## What is required
Reproduce verbatim, line by line, everything from the line containing "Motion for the" to the last line of the listing below; add nothing.

──────── Input data ────────

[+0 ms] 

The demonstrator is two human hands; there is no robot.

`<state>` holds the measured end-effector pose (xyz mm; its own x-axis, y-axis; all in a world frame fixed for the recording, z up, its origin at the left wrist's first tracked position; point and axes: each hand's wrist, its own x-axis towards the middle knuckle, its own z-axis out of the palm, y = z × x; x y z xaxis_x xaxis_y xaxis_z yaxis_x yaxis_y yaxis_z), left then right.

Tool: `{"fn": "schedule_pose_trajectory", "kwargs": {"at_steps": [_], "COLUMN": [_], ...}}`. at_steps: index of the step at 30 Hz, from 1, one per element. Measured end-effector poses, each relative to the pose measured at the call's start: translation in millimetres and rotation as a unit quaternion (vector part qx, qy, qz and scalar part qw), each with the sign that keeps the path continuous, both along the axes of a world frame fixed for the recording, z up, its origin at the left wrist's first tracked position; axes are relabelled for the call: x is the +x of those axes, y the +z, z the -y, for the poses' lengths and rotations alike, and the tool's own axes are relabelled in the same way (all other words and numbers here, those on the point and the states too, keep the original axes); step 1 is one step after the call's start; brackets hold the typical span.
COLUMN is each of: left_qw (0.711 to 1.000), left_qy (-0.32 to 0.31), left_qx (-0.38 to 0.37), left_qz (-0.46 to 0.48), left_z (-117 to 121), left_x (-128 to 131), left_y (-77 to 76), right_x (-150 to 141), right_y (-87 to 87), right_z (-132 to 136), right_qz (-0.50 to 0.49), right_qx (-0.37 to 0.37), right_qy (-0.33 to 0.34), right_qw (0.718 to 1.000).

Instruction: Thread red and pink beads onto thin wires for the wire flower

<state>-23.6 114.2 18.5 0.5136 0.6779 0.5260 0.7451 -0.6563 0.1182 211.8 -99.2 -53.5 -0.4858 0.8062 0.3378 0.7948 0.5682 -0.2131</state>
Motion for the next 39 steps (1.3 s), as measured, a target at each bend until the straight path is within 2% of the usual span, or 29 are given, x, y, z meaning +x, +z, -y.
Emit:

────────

## Exercise solution
Motion for the next 39 steps (1.3 s), as measured, a target at each bend until the straight path is within 2% of the usual span, or 29 are given, x, y, z meaning +x, +z, -y.
Emit:

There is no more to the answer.